## Problem requirements
Pick out each line in these entries that contains the string "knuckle".

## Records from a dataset
════════════════

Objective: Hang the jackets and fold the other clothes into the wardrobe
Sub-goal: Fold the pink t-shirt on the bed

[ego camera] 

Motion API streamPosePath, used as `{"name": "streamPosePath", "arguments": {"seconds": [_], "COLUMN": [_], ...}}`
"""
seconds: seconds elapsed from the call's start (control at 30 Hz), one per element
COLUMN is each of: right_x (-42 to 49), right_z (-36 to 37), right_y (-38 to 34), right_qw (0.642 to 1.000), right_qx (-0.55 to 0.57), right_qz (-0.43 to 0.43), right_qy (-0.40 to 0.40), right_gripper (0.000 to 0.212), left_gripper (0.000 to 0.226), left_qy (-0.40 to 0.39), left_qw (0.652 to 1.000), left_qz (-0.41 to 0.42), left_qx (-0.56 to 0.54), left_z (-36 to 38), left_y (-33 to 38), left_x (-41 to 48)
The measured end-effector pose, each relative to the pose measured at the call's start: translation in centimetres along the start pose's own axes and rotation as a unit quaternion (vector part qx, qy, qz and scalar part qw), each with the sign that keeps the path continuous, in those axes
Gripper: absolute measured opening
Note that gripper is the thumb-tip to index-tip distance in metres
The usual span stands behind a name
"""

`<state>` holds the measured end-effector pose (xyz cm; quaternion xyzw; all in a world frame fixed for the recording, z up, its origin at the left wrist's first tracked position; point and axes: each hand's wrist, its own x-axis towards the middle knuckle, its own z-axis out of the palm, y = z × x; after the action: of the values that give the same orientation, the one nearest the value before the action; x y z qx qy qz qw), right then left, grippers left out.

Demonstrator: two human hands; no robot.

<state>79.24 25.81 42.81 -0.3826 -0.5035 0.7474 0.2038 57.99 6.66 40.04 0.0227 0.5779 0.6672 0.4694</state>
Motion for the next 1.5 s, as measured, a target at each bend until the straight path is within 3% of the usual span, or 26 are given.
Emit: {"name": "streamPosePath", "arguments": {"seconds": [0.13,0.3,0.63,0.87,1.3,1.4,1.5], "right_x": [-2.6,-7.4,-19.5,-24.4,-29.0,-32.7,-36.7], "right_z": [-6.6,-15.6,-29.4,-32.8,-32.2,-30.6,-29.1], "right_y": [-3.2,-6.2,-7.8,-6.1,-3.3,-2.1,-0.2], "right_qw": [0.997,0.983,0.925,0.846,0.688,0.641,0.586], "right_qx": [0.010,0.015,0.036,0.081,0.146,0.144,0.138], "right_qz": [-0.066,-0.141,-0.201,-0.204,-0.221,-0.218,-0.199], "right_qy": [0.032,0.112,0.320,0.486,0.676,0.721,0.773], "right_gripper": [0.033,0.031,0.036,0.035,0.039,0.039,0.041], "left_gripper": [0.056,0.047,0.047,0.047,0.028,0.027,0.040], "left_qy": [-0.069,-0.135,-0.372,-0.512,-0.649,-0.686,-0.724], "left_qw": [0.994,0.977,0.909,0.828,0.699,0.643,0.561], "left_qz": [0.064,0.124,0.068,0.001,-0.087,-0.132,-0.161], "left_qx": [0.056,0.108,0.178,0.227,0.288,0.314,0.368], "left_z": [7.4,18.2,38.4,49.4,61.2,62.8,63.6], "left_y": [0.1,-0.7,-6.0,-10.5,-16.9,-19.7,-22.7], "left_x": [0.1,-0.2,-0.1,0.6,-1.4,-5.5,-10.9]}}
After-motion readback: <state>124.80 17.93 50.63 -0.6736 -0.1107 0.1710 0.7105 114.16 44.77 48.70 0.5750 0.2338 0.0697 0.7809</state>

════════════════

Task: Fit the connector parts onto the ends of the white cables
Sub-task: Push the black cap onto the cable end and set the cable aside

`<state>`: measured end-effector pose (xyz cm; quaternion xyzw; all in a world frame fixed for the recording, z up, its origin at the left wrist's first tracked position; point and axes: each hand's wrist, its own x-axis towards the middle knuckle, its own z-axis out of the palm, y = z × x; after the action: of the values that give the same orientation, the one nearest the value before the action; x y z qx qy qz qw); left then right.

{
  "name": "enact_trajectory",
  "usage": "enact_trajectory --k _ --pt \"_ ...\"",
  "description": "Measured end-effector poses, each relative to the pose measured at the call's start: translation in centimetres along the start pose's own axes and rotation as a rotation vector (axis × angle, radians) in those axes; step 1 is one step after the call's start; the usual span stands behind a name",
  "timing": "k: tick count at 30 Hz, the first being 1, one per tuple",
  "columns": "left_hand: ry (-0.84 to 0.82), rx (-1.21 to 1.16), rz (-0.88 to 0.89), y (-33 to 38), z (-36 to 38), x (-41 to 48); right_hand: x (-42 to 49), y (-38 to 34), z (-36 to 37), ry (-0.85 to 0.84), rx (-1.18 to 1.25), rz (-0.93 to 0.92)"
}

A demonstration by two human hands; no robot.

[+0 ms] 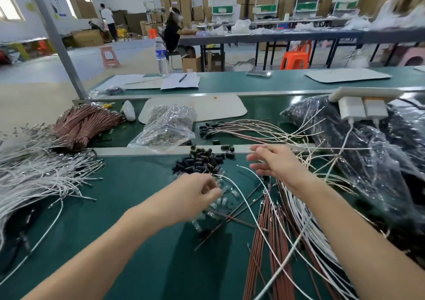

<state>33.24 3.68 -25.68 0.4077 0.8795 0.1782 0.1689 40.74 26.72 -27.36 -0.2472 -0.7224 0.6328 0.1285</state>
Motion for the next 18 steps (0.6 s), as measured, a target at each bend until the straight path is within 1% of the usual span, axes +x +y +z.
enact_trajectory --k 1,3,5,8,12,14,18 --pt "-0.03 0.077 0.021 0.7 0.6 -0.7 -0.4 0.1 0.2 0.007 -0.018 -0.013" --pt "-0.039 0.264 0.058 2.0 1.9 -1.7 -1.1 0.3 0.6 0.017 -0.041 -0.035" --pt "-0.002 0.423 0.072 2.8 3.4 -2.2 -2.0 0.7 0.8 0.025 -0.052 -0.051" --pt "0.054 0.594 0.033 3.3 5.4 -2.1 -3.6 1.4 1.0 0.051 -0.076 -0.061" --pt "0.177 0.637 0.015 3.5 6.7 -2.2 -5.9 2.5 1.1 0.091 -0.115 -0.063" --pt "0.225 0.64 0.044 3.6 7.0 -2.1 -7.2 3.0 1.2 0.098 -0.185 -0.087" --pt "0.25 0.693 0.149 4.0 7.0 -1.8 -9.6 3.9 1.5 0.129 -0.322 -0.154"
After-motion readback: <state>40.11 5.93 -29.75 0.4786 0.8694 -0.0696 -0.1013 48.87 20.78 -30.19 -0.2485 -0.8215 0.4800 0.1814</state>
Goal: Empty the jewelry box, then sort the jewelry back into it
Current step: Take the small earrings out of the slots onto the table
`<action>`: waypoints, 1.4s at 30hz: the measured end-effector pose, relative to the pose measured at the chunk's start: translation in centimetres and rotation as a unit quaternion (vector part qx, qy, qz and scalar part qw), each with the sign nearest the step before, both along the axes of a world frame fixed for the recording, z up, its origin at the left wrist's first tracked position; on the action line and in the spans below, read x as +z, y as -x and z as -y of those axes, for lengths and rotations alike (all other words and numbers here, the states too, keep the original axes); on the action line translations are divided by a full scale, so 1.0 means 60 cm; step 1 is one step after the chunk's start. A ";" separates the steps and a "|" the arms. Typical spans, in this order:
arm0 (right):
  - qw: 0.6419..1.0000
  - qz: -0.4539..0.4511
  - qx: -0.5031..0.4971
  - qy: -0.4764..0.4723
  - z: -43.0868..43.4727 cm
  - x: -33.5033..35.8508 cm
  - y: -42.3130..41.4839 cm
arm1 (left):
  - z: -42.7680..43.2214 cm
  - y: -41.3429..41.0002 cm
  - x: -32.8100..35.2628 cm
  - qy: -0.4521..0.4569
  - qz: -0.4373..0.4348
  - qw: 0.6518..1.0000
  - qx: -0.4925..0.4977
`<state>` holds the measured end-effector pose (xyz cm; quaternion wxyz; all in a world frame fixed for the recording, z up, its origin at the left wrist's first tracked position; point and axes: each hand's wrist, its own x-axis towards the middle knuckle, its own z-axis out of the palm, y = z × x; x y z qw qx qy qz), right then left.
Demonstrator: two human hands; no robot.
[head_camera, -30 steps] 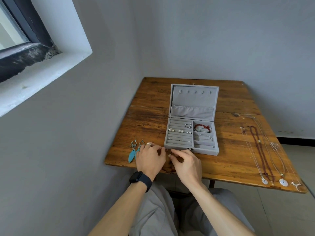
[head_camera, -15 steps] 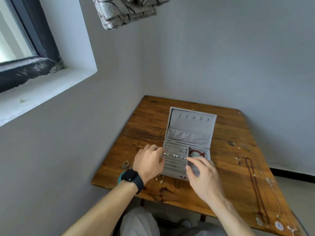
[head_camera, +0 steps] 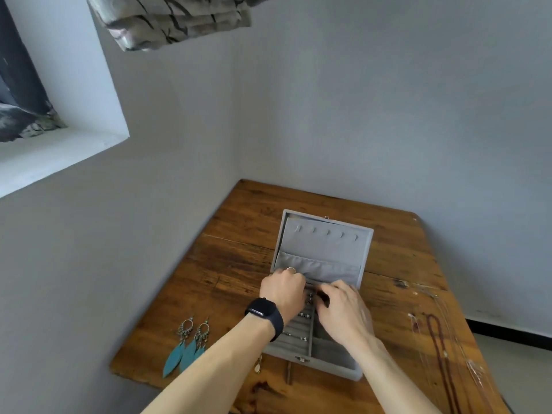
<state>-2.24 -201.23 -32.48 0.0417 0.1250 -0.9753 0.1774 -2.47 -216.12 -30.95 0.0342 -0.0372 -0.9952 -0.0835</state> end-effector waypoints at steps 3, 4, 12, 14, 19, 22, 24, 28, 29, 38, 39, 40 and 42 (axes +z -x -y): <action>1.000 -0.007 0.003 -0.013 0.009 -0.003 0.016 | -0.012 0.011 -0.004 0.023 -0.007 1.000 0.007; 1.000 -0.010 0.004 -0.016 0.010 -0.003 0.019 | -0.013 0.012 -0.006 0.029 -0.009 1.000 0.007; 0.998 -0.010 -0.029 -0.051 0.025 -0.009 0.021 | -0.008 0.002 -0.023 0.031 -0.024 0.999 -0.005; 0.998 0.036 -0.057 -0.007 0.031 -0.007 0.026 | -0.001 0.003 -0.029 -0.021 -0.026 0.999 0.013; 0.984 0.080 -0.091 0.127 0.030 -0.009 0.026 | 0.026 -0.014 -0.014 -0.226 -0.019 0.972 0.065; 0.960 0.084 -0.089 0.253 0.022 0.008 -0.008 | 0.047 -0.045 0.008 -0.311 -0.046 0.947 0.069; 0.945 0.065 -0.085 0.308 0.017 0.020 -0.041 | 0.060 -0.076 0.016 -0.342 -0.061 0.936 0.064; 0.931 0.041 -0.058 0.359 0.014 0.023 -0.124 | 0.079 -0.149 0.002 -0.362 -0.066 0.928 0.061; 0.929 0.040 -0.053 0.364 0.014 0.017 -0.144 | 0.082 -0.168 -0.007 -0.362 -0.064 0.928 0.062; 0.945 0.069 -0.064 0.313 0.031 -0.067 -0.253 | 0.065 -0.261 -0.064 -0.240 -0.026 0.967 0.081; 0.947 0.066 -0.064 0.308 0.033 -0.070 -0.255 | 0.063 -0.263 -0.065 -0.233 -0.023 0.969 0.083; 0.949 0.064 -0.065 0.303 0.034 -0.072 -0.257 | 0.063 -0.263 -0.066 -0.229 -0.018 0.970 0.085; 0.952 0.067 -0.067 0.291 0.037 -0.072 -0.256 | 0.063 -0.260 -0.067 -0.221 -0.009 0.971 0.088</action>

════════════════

## Solution to this problem
`<state>` holds the measured end-effector pose (xyz cm; quaternion xyzw; all in a world frame fixed for the recording, z up, its origin at the left wrist's first tracked position; point and axes: each hand's wrist, its own x-axis towards the middle knuckle, its own z-axis out of the palm, y = z × x; after the action: of the values that give the same orientation, the one nearest the value before the action; x y z qx qy qz qw), right then left, grippers left out.
`<state>`: measured end-effector pose (xyz cm; quaternion xyzw; all in a world frame fixed for the recording, z up, its origin at the left wrist's first tracked position; point and axes: each hand's wrist, its own x-axis towards the middle knuckle, its own z-axis out of the palm, y = z × x; after the action: of the values that give the same orientation, the one nearest the value before the action; x y z qx qy qz qw); left then right.
`<state>` holds the measured end-effector pose (xyz cm; quaternion wxyz; all in a world frame fixed for the recording, z up, its origin at the left wrist's first tracked position; point and axes: each hand's wrist, its own x-axis towards the middle knuckle, its own z-axis out of the palm, y = z × x; x y z qw qx qy qz), right then left.

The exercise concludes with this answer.